Anyone know a person in a similar situation?

--- End quote ---

I am a little bit curious about this experience. You just happened to be near a testing center so just happened to test for HIV.  After 2 decades of never being tested.  Why did have a change of heart?

What made you think all those years you were "in the clear"?  I dunno.  I had safe sex for years an years and years and still got tested every so often. Most of my friends did as well. I am curious why some people never ever tested.

Maybe you weren't infected 2 decades ago. 

But if you are an elite controller, hat's off to you, lucky one. And welcome.

auwe:
tednlou2-

The swollen lymph nodes are the only indication of a possible HIV-related infection I've ever had.  Beyond that I obviously have no proof of when I became infected. 

I've been so careful for such a long time that I really wasn't worried.

Since you're not on meds, do you have up and down fluctuations in your test results, or is there a slow, overall trend?   Have you or your doctor set a limit at which point you would start meds?  Mine has, but I thought the threshhold was way too low and I'd rather hold off.  But, like your suggestion, he did establish more frequent testing (every 4 months now).  I just want to be prepared for what I may face in the future.

Thank you for the link and taking the time to respond.

auwe:
Hi Mechh

No change of heart.   I simply had never tested and it happened to be a convenient time to do so.   

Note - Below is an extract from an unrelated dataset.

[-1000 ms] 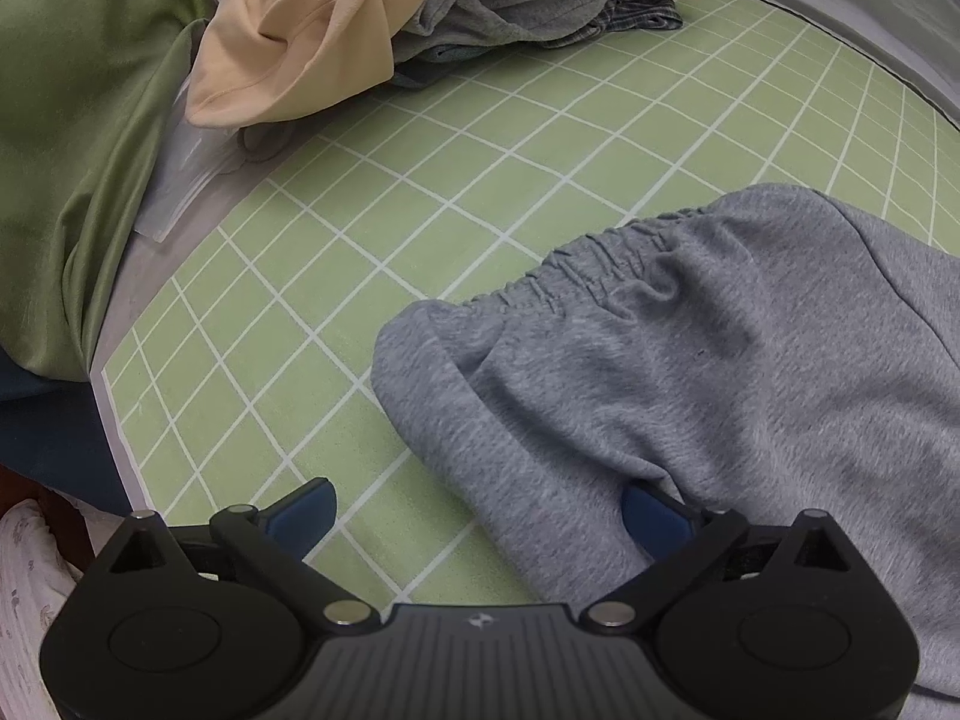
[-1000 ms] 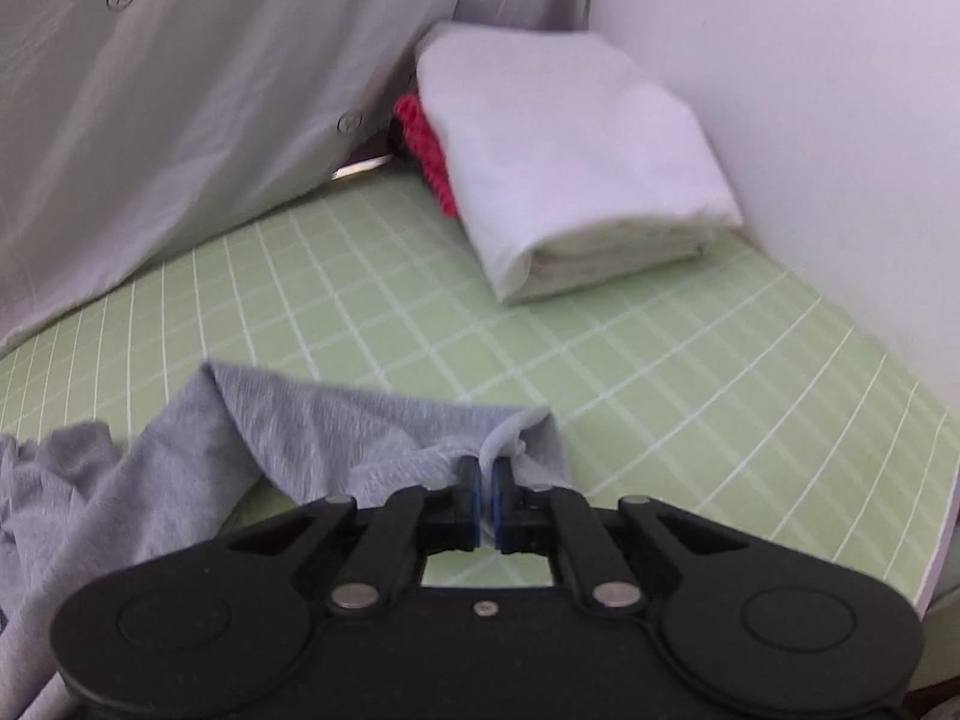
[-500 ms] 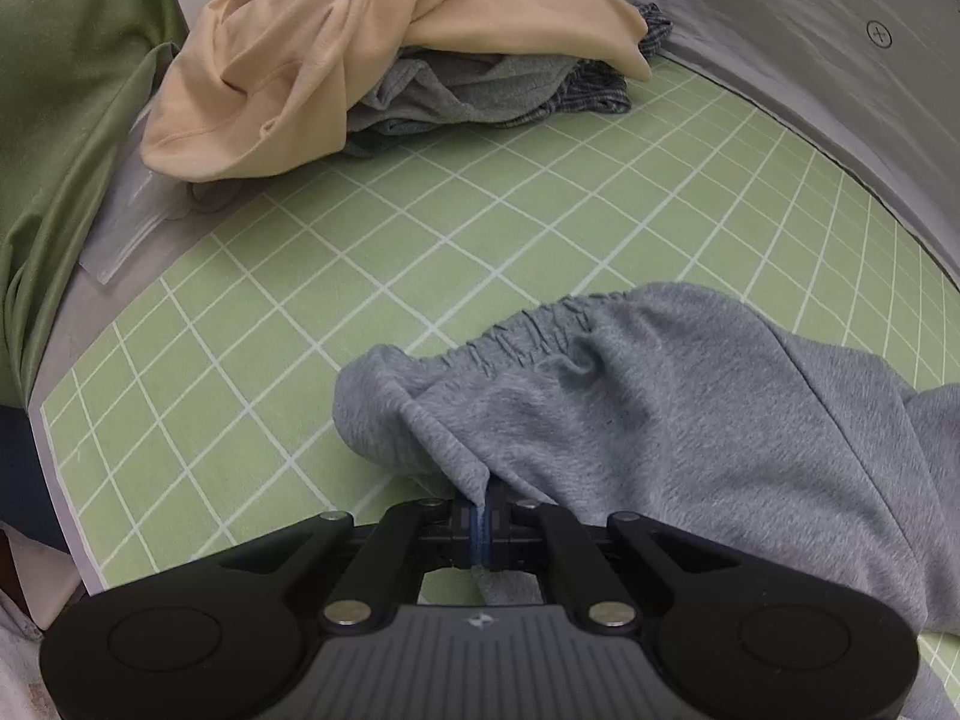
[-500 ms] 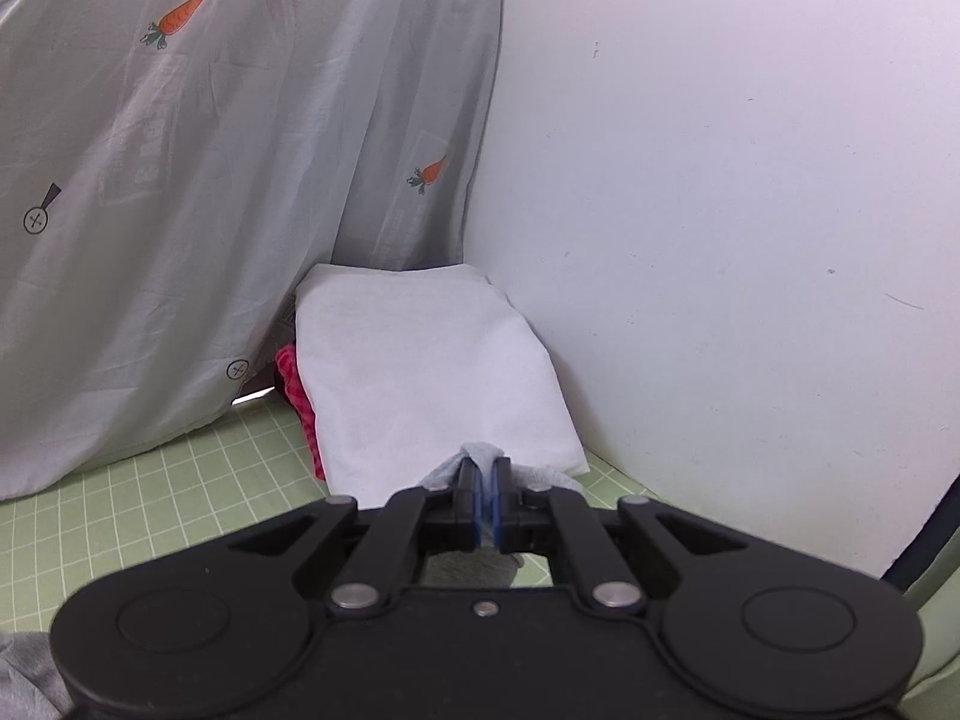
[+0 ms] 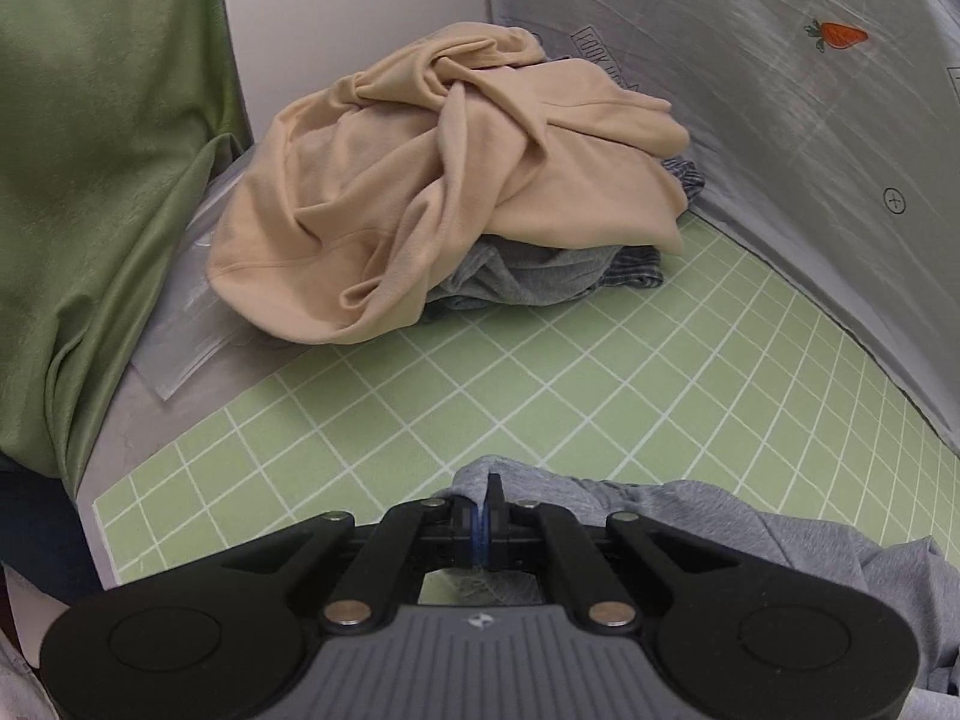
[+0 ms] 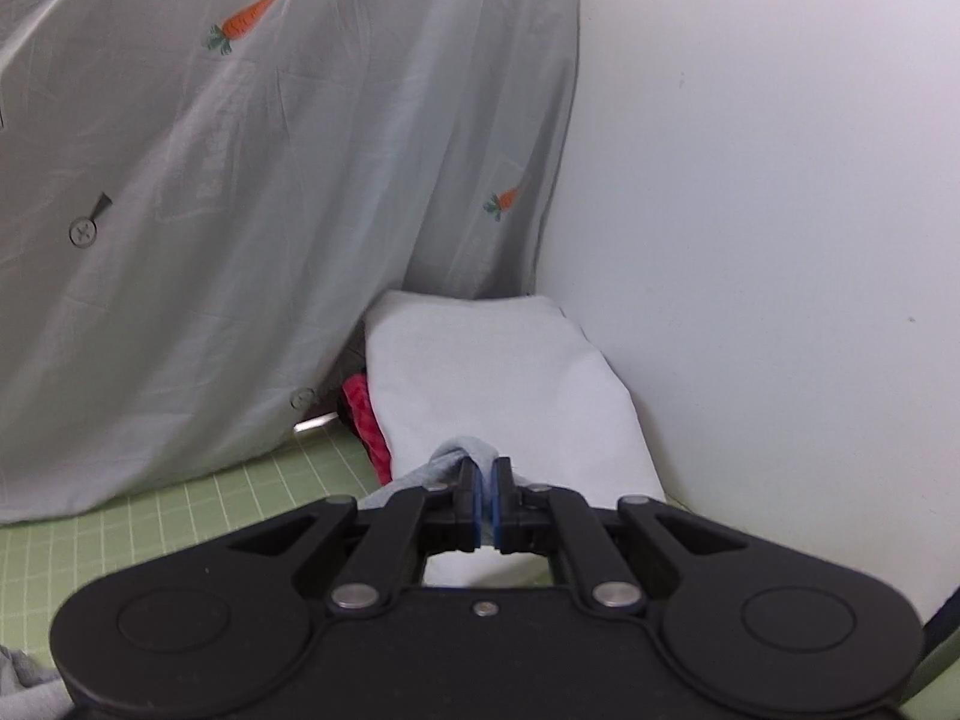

Once testing was available in the mid-80's, I was of the mindset that if I came down with anything that could even be remotely related to an opportunistic infection, then I would get tested.    But that never happened.  (I know, I know – I should have done it anyway).

If I rigorously avoided risky behavior for well over 20 years and never once became sick with an oi, why shouldn't I think I was in the clear?  With the possible exception of the incidents with swollen lymph nodes, I really have no clue of when I was initially infected, but I always, always practiced safe sex.  How long is the incubation period anyway?

I assume you are positive?   But you initially tested negative and became infected after practicing safe sex? 

Thanks for the welcome message – it's great to be able to communicate with others who can provide support, advice and answer questions based on their experiences.